Ray Davies, lead singer of the Kinks, explains how the band’s turbulent youth influenced their landmark 60th anniversary album, The Journey Part 1.


“I WAS terrible at maths,” admits Ray Davies.

The lead singer, primary songwriter, and storyteller for The Kinks is digging deep into his hazy memory bank to recall his troubled high school years.


Recalling his teenage self, Ray says: 'I was a pain in the arse. I thought I knew how to do it all'


Despite his reluctance, Ray quickly became The Kinks’ principal singer with Dave occasionally stepping up


My teacher would yank my hair out or make me stand on my tiptoes because I was so bad at it. . . standard suffering,” he elaborates.

“Nowadays, he’d be taken to court.”

Ray and his classmates, including his younger brother and bandmate Dave, fell into one of two groups, in his recollection.

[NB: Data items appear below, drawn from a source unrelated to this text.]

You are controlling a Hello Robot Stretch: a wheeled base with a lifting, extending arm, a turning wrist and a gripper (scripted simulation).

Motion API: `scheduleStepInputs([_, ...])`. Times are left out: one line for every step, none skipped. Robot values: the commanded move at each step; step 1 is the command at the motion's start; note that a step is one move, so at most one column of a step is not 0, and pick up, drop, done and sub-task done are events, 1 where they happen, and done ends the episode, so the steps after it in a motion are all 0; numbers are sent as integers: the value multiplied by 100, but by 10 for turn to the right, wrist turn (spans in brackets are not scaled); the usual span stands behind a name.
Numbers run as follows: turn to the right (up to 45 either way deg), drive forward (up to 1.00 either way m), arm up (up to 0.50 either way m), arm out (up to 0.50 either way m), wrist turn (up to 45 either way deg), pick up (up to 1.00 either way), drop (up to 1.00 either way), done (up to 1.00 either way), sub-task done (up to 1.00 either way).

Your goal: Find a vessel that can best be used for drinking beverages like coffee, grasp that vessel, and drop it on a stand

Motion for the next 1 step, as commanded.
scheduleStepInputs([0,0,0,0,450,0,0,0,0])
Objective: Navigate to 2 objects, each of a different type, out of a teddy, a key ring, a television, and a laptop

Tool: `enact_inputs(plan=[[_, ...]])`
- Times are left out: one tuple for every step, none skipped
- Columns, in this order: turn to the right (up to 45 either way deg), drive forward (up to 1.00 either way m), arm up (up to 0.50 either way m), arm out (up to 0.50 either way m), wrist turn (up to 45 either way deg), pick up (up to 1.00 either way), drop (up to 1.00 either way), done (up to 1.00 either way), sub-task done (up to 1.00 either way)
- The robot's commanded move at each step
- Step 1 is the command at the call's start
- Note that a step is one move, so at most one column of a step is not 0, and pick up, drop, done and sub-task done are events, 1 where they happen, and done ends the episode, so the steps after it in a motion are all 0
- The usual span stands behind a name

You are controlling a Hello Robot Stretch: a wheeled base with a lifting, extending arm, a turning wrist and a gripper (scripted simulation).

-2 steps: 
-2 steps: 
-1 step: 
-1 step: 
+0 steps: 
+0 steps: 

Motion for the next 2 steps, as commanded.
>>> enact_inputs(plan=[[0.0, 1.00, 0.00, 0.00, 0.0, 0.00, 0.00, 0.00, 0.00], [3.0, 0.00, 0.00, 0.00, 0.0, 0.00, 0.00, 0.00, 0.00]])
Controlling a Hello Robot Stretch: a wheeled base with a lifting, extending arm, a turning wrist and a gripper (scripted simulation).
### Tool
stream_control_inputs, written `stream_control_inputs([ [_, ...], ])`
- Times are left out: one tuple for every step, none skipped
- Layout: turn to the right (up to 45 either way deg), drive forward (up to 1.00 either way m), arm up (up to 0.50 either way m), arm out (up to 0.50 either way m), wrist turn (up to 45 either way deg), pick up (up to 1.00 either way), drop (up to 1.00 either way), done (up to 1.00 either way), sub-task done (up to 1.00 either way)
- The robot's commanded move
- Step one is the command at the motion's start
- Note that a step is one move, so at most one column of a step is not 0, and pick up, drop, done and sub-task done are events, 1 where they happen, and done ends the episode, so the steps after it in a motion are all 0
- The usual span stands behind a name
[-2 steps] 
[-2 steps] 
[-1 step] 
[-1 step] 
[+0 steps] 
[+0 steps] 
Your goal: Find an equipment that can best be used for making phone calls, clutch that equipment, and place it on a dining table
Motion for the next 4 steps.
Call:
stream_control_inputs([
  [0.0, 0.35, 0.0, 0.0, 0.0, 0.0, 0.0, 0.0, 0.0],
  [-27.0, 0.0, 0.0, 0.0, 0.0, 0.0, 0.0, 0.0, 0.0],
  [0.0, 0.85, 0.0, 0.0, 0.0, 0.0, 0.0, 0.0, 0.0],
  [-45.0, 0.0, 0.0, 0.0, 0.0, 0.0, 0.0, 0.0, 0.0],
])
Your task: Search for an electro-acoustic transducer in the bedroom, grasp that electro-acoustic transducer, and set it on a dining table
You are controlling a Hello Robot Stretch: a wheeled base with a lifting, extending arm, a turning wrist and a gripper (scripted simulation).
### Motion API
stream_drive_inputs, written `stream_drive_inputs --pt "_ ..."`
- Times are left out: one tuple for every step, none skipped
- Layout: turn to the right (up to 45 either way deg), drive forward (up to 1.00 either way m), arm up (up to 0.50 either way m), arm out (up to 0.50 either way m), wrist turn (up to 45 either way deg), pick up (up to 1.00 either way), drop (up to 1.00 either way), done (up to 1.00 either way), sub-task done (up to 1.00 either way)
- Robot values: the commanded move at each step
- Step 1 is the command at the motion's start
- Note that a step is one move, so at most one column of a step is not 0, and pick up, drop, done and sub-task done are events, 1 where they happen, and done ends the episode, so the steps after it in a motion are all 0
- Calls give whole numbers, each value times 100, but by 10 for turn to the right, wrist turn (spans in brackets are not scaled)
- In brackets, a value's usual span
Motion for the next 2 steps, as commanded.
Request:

“You were either good or bad.

“I was in the bad sector and justice was swift!”

Ray did, however, show promise as a young adult writer.

I was off in my own little world, he continues. “I still am,” added.

Therefore, at least a couple of songs came out of the gloomy times at William Grimshaw Secondary Modern School in Muswell Hill, North London.

The Hard Way and I’m In Disgrace are two songs that were originally released on a concept album in 1975 and are now included on the new Kinks album, The Journey Part 1.

The 36-song box set is themed around the 60th anniversary of the bands that were as popular as The Beatles and The Rolling Stones in the 1960s.

Ray, Dave, and Mick Avory (the band’s drummer from 1964 to 1984) have put together the first “best of” compilation in the band’s history.

The album features well-known songs like “You Really Got Me” and “Waterloo Sunset” alongside intriguing cuts from the band’s back catalog.

Thanks to the album’s release, I was able to reconnect with Sir Raymond Douglas Davies, 78, the only British songwriter who can compete with John Lennon and Paul McCartney.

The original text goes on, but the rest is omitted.